It might be worth defining a function to encapsulate your call to reduce and mul (if you go forward in Project Euler problems, you'll reuse it many times) :

def mult(iterable, start=1):
    """Returns the product of an iterable - like the sum builtin."""
    return functools.reduce(operator.mul, iterable, start)

That you can easily use :

def sum_of_factors(n):
    """
    >>> sum_of_factors(220)
    284
    >>> sum_of_factors(284)
    220
    """
    total = mult((fac**(exp+1)-1)/(fac-1) for fac,exp in factorize(n))
    return total - n

Your function factorize generates tuples of the form (prime factor, power) which is probably worth documenting (either in the doc or in the function name).

I think it'd be easier to generate prime factors without grouping them as this can be delegated to a different function.

You'd have something like :

def factorize(n):
    """Generate prime factors (potentially repeated) in order."""
    for factor in chain((2,), count(start=3,step=2)):
        if factor*factor > n:
            break

        while n % factor == 0:
            n //= factor
            yield factor
    if n > 1:
        yield n

This function does one thing (and does it well) and can be easily tested :

for i in range(1, 1000):
    fact = list(factorize(i))
    assert mult(fact) == i  # see, i've reused mult already :-)
    assert sorted(fact) == fact  # there was a time where I needed that property but it's not really important now

Grouping and counting can be delected to a collection.Counter.

def sum_of_factors(n):
    """
    >>> sum_of_factors(220)
    284
    >>> sum_of_factors(284)
    220
    """
    total = mult((fac**(exp+1)-1)/(fac-1) for fac,exp in collections.Counter(factorize(n)).items())
    return total - n

The function sum_of_factors probably deserves some additional explanation (especially because the name says sum while the code says mult). Maybe a link to some reference would be enough.
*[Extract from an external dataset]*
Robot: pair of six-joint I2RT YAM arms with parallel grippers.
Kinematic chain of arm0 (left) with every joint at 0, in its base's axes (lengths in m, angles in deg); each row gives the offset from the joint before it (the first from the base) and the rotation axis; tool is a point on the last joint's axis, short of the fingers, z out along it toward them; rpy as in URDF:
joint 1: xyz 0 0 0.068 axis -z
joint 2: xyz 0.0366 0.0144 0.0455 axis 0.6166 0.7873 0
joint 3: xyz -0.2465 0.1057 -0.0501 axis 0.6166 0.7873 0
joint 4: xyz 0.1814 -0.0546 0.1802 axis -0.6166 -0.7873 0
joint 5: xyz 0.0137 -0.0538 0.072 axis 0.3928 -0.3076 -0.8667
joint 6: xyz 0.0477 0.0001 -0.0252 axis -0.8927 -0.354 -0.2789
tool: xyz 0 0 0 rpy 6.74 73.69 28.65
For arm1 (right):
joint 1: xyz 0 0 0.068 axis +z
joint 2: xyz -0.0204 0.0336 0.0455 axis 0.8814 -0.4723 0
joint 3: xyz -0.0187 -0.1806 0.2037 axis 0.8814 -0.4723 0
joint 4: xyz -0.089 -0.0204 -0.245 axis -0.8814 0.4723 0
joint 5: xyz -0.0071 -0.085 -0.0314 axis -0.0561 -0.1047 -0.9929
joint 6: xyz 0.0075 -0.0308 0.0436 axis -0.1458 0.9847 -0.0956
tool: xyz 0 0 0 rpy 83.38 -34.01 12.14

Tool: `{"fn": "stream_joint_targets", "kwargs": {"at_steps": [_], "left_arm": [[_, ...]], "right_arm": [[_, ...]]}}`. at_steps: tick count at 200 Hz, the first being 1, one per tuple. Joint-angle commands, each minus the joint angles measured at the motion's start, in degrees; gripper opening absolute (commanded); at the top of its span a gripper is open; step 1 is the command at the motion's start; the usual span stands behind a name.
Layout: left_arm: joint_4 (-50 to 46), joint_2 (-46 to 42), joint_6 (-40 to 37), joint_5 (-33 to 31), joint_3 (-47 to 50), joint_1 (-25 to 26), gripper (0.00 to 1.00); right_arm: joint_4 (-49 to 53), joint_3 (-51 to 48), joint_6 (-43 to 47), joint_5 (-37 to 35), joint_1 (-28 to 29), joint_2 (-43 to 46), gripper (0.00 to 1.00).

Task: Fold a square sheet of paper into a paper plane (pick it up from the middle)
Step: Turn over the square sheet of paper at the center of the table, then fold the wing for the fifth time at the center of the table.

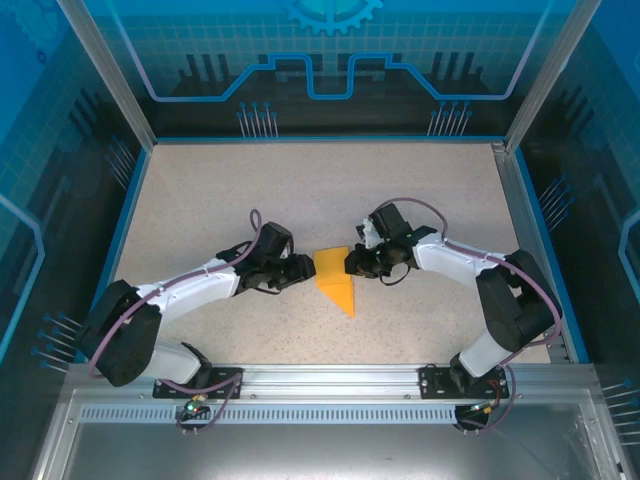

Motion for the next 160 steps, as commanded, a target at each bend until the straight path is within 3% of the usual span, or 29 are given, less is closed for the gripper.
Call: {"fn": "stream_joint_targets", "kwargs": {"at_steps": [1,108,160], "left_arm": [[2.08,2.48,3.3,1.46,-2.27,0.07,0.49],[-1.08,2.75,0.22,4.51,-4.48,0.12,0.49],[-3.56,2.72,-1.15,4.76,-5.82,0.1,0.49]], "right_arm": [[-0.7,0.36,1.28,2.11,-0.52,-1.57,0.17],[16.62,12.18,-6.21,-6.26,0.13,-1.84,0.22],[21.82,18.15,-4.7,-6.33,0.06,-1.93,0.24]]}}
You can avoid a few cache lookups. Indeed, at the moment, you consider all pairs (a, b) with a != b and add a whenever you find one. You could limit yourself to pairs (a, b) with a < b and add a+b when you find it. Also, by doing so, you know for sure that the value you are looking for will be in the cache.

sum_facts = {k: sum_of_factors(k) if k else 0 for k in range(10000) }
print(sum(k + v for k, v in sum_facts.items() if v < k and sum_facts[v] == k))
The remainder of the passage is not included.